== Data excerpts ==
"""
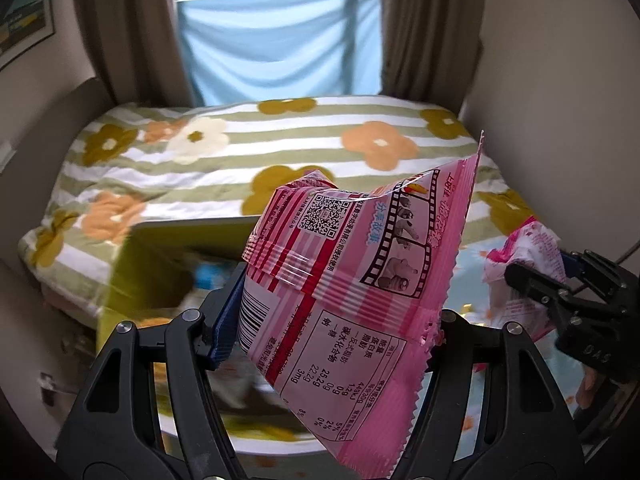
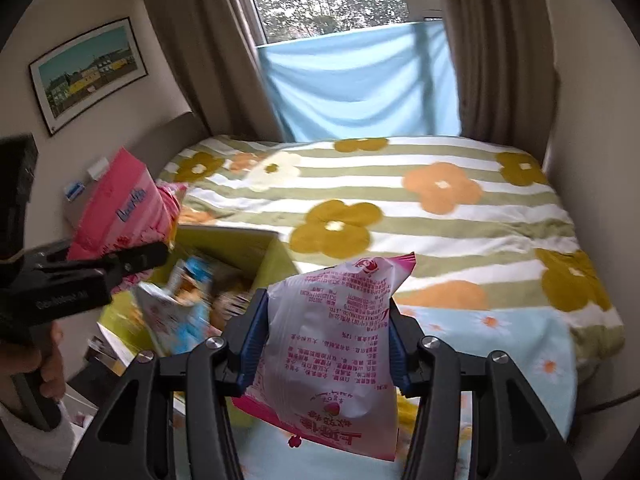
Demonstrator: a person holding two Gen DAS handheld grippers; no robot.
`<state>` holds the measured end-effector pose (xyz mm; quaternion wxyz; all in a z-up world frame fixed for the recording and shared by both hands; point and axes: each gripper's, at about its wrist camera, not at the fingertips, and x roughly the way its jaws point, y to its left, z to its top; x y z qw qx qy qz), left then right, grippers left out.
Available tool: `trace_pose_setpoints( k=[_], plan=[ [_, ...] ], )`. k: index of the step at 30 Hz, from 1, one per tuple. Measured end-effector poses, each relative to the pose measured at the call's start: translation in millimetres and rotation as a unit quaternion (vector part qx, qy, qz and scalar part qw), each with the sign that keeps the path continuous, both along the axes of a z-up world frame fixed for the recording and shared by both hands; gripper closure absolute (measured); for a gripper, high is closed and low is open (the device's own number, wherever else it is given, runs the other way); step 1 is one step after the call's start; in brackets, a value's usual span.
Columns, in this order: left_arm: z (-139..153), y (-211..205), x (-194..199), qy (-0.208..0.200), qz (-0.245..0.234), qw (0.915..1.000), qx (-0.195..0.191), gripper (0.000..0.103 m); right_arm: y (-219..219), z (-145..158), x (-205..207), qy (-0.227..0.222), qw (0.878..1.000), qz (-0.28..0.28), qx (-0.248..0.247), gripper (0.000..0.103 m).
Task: Organize snacks
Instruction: 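Carry both pink bags over the yellow box and open both tools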
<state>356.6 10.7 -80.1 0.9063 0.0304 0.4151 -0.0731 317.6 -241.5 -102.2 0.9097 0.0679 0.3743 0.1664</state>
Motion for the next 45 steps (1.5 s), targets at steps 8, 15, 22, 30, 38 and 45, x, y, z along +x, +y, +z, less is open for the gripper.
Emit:
trace_pose_setpoints(
  k=[8,15,22,30,38,45],
  plan=[
    [-18,110,33,0.023,0.024,0.9994,0.005,0.039,94,-5,30,0.011,1.0,0.013,0.016,0.055],
    [-60,157,69,0.069,0.018,0.9974,-0.003,0.039,140,-21,48,0.028,0.999,-0.003,0.018,0.055],
    [-76,166,86,0.063,-0.014,0.9977,-0.018,0.0,160,-31,51,0.047,0.999,-0.018,0.008,0.055],
    [-98,179,71,0.1,0.01,0.9946,-0.024,0.0,159,-41,57,0.057,0.998,-0.017,0.004,0.055],
    [-99,183,51,0.11,0.004,0.9938,-0.015,0.0,161,-44,64,0.07,0.997,-0.031,0.024,0.047],
    [-92,184,32,0.106,0.002,0.9941,-0.022,0.0,163,-36,52,0.056,0.997,-0.047,0.011,0.01]
  ],
)
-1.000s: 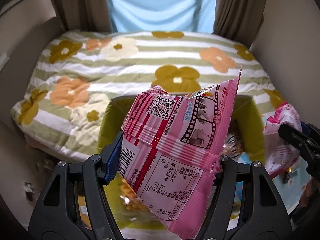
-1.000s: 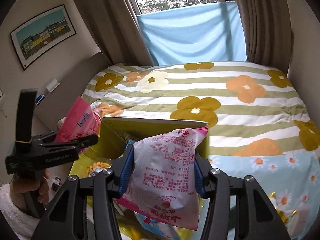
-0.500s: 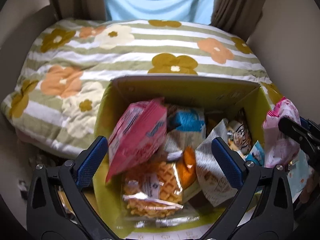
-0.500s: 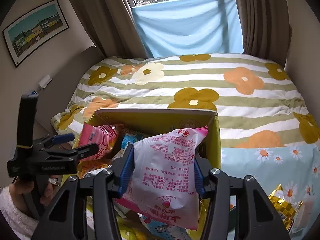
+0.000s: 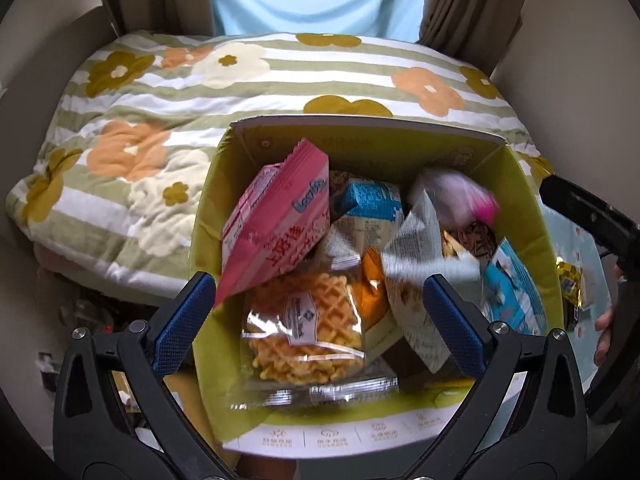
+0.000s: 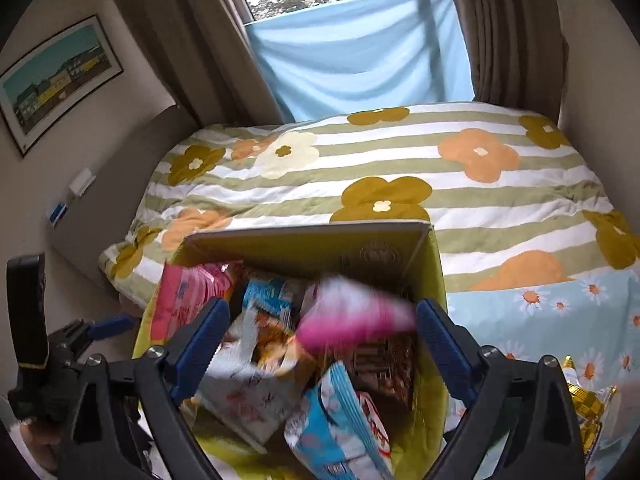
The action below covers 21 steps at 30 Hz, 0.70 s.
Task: Organize snacks
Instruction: 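Carry both pink bags over the yellow box and open both tools, then move both tools back to the last snacks on the cloth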
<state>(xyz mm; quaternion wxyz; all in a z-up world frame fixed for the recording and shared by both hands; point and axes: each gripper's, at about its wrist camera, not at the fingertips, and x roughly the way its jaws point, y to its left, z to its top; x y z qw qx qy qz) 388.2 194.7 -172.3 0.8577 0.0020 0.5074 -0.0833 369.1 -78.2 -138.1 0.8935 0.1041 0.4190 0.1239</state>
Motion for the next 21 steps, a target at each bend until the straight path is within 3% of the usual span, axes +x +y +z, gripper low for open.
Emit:
trace_pose_setpoints(
  k=[13,21],
  plan=[
    [17,-8,-42,-0.025,-0.015,0.9996,-0.001,0.0,0,13,-51,-0.011,1.0,-0.001,-0.008,0.01],
    [15,-24,-53,-0.032,-0.048,0.9983,-0.006,0.0,-5,14,-77,-0.008,0.999,-0.025,-0.021,0.01]
  ],
)
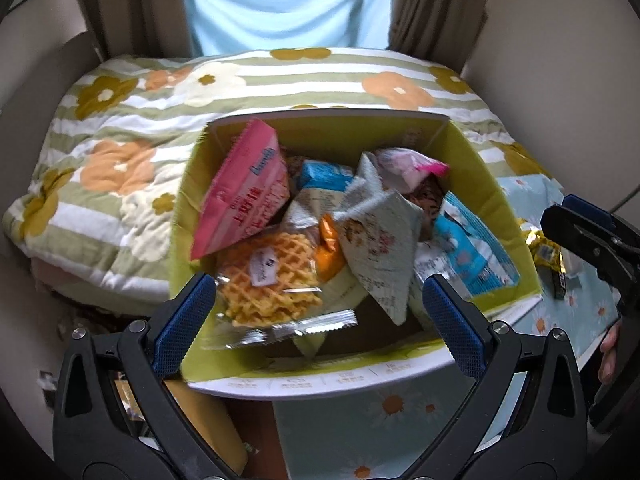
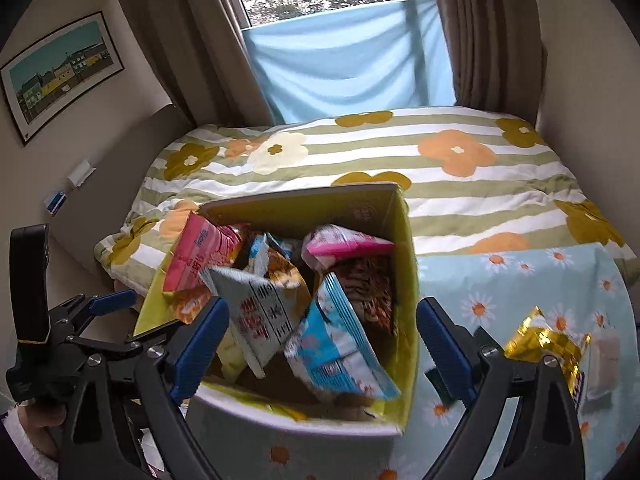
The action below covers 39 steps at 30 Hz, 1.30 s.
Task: Organize snacks
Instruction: 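Move both tools back to the last snacks on the cloth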
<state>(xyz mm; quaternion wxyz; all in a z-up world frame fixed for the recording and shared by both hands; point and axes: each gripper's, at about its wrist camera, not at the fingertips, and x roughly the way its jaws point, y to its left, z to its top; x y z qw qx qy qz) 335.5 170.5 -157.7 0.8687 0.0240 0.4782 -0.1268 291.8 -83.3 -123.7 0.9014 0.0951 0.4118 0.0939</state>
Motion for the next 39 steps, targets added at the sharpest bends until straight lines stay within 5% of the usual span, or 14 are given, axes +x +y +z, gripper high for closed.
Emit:
trace_pose_setpoints(
  k=[9,19,30,39],
  plan=[
    [8,-38,-17,-0.015,-0.032,0.9992,-0.021,0.0,-25,5,-35,0.002,1.0,-0.02,-0.009,0.01],
    [26,-133,-34,-0.024,-0.063,0.9976,-0.019,0.0,-121,18,-75,-0.016,0.998,-0.062,-0.017,0.01],
    [0,-274,-52,0.022,-0.09,0.9955,-0.018,0.0,-251,-3,-109,0.013,0.995,-0.092,-0.048,0.01],
    [-34,-354,-55,0.066,-0.092,0.9936,-0.005,0.0,-309,-43,-108,0.056,0.994,-0.078,-0.042,0.01]
  ],
)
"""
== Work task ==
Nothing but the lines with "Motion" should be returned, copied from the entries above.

== Solution ==
Motion for the next 45 steps (1.5 s), targets at steps 8, 15, 22, 30, 38 and 45, x, y, z along +x, +y, +z, less is open for the gripper.
Motion for the next 21 steps, a target at each bend until the straight path is within 3% of the usual span, axes +x +y +z, gripper low for open.
Motion for the next 39 steps, targets added at the sharpest bends until straight lines stay within 5% of the usual span, or 14 are given, axes +x +y +z, gripper high for closed.

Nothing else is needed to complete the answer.